=== PROBLEM REQUIREMENTS ===
Among the entries below, how many lines contain "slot"? Answer with the number only.

---*---

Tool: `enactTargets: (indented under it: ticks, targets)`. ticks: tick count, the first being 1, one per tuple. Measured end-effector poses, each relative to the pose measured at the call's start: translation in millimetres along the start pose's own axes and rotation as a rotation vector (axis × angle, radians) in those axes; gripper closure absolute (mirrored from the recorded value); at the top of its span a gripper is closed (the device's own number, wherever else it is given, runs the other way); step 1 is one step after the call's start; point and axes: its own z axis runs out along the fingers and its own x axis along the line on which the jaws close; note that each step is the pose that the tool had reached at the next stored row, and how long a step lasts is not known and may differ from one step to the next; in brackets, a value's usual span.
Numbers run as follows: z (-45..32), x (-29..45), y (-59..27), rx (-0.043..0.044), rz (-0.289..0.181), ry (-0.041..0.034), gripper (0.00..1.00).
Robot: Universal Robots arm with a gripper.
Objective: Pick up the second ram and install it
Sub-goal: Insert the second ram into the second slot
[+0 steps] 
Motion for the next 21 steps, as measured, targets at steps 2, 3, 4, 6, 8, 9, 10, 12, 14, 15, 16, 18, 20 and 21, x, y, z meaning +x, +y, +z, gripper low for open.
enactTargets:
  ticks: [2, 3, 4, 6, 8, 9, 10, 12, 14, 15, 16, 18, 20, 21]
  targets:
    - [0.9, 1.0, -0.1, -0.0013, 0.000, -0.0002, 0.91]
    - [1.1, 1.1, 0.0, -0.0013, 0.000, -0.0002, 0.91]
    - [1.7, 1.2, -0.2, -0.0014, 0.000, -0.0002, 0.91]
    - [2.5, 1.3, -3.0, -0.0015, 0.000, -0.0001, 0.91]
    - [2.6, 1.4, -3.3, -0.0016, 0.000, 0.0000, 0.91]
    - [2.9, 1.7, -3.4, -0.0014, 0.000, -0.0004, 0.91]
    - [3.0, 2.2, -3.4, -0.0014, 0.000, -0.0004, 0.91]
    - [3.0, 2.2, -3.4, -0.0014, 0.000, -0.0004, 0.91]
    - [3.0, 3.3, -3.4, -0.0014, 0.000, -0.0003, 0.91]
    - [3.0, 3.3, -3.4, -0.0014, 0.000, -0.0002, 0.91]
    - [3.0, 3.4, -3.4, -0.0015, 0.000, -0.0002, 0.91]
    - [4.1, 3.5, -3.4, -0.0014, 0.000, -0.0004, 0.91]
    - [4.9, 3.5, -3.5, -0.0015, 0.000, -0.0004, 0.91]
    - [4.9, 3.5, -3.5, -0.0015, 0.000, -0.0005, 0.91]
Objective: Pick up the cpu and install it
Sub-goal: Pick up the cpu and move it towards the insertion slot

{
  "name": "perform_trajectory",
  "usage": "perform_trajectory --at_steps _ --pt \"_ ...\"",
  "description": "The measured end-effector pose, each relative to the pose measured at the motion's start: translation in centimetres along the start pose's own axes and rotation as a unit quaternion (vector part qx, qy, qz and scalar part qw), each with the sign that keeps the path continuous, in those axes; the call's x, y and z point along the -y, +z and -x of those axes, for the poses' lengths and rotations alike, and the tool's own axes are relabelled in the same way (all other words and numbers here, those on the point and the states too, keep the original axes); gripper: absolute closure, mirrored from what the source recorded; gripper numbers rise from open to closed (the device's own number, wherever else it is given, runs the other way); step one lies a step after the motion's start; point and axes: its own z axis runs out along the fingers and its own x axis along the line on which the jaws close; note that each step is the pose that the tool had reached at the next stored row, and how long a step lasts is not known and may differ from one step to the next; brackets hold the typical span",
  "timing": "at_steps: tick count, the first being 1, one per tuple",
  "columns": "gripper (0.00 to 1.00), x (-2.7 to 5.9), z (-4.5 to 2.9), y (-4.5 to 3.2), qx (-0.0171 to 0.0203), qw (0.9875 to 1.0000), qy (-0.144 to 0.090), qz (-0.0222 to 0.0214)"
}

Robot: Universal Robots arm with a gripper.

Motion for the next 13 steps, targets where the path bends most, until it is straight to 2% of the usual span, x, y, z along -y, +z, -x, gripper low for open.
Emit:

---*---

=== ANSWER TO THIS EXERCISE ===
2